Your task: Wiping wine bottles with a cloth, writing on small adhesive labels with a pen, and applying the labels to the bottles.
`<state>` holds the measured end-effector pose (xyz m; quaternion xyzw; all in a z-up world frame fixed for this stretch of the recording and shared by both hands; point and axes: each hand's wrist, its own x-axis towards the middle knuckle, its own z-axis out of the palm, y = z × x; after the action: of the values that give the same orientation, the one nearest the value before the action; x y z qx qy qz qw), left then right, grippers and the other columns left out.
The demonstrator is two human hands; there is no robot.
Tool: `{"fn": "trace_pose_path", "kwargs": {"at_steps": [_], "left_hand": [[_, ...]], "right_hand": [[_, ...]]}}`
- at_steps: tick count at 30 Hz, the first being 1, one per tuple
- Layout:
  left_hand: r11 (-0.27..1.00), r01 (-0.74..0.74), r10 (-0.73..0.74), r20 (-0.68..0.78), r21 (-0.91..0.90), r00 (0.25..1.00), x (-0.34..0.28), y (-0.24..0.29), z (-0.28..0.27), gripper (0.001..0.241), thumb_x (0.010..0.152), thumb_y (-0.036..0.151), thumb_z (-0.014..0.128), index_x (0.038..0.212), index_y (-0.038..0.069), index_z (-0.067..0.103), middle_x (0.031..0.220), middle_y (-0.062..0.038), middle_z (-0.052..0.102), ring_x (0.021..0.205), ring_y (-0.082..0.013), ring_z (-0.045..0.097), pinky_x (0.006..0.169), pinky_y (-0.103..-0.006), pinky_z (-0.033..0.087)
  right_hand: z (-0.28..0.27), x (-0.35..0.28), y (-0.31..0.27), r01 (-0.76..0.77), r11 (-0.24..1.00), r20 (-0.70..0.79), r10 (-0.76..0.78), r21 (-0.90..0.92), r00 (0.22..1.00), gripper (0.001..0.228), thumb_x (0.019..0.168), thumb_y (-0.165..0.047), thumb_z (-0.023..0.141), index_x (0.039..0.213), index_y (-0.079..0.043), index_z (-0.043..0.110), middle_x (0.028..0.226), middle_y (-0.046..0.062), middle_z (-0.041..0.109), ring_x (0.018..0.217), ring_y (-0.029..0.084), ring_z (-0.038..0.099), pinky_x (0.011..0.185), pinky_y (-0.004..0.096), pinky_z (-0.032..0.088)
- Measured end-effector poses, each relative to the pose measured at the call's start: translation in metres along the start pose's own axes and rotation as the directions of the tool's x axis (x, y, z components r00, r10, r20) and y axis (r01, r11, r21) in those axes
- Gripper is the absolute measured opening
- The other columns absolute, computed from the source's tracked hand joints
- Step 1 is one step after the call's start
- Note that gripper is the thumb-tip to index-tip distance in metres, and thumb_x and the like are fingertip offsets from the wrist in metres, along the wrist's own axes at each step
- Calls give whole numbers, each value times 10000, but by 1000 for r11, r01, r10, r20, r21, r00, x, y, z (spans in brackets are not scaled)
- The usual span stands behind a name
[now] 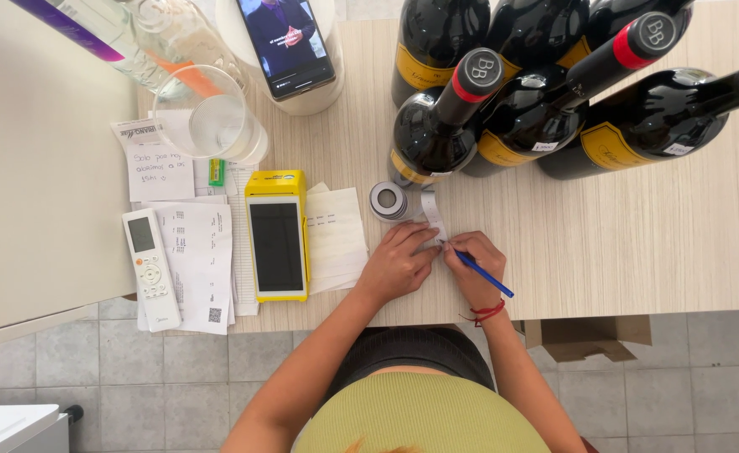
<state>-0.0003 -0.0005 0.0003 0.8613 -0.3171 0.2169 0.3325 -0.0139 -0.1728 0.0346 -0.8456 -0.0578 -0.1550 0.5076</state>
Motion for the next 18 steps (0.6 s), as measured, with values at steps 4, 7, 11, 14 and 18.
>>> {"fn": "trace_pose_path", "kwargs": {"at_steps": [4,7,11,14,18], "left_hand": [[1000,3,-3,1,3,1000,1,2,-3,150,877,120,658,970,144,772,1160,-92,712,1194,-275,648,1084,-463,483],[1000,12,-12,13,3,1000,1,2,-2,154,880,117,655,977,142,773,1157,-94,713,1200,-272,647,1090,-463,479],[1000,20,-20,27,3,999,2,2,-5,157,882,114,655,975,141,778,1153,-91,718,1193,-268,652,1087,-463,482],[1000,6,-6,16,6,1000,1,2,-3,158,887,120,648,977,152,774,1147,-86,714,1192,-268,649,1088,-459,480],[1000,2,-2,20,4,1000,1,1,-3,148,883,120,657,970,145,774,1146,-90,715,1193,-269,650,1087,-465,479]], "right_hand": [[2,-1,2,-7,1000,-20,8,9,1000,178,909,-10,782,759,2,688,779,148,703,707,284,710,621,328,538],[2,-1,1,3,1000,-15,-3,-16,1000,175,907,-7,787,762,-12,689,777,134,704,712,273,713,624,323,544],[2,0,1,-5,1000,-18,5,-9,1000,179,918,-12,779,765,0,687,779,143,699,713,275,710,629,328,544],[2,1,1,-5,1000,-21,5,-16,1000,189,910,-12,783,751,3,683,764,141,695,697,278,706,618,325,541],[2,0,2,8,1000,-20,-9,-15,1000,184,894,13,786,748,7,674,759,145,693,691,282,705,612,324,539]]}}
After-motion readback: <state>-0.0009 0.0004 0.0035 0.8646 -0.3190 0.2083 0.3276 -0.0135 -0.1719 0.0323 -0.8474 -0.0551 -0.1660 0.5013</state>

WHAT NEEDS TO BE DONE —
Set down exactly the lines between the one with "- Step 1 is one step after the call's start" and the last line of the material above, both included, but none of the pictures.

YOUR RESPONSE —
- Step 1 is one step after the call's start
- Note that gripper is the thumb-tip to index-tip distance in metres, and thumb_x and the like are fingertip offsets from the wrist in metres, along the wrist's own axes at each step
- Calls give whole numbers, each value times 10000, but by 1000 for r11, r01, r10, r20, r21, r00, x, y, z (spans in brackets are not scaled)
- The usual span stands behind a name
[now] 
<state>-0.0003 -0.0005 0.0003 0.8613 -0.3171 0.2169 0.3325 -0.0139 -0.1728 0.0346 -0.8456 -0.0578 -0.1550 0.5076</state>
Motion for the next 18 steps (0.6 s), as measured, with values at steps 4, 7, 11, 14 and 18.
>>> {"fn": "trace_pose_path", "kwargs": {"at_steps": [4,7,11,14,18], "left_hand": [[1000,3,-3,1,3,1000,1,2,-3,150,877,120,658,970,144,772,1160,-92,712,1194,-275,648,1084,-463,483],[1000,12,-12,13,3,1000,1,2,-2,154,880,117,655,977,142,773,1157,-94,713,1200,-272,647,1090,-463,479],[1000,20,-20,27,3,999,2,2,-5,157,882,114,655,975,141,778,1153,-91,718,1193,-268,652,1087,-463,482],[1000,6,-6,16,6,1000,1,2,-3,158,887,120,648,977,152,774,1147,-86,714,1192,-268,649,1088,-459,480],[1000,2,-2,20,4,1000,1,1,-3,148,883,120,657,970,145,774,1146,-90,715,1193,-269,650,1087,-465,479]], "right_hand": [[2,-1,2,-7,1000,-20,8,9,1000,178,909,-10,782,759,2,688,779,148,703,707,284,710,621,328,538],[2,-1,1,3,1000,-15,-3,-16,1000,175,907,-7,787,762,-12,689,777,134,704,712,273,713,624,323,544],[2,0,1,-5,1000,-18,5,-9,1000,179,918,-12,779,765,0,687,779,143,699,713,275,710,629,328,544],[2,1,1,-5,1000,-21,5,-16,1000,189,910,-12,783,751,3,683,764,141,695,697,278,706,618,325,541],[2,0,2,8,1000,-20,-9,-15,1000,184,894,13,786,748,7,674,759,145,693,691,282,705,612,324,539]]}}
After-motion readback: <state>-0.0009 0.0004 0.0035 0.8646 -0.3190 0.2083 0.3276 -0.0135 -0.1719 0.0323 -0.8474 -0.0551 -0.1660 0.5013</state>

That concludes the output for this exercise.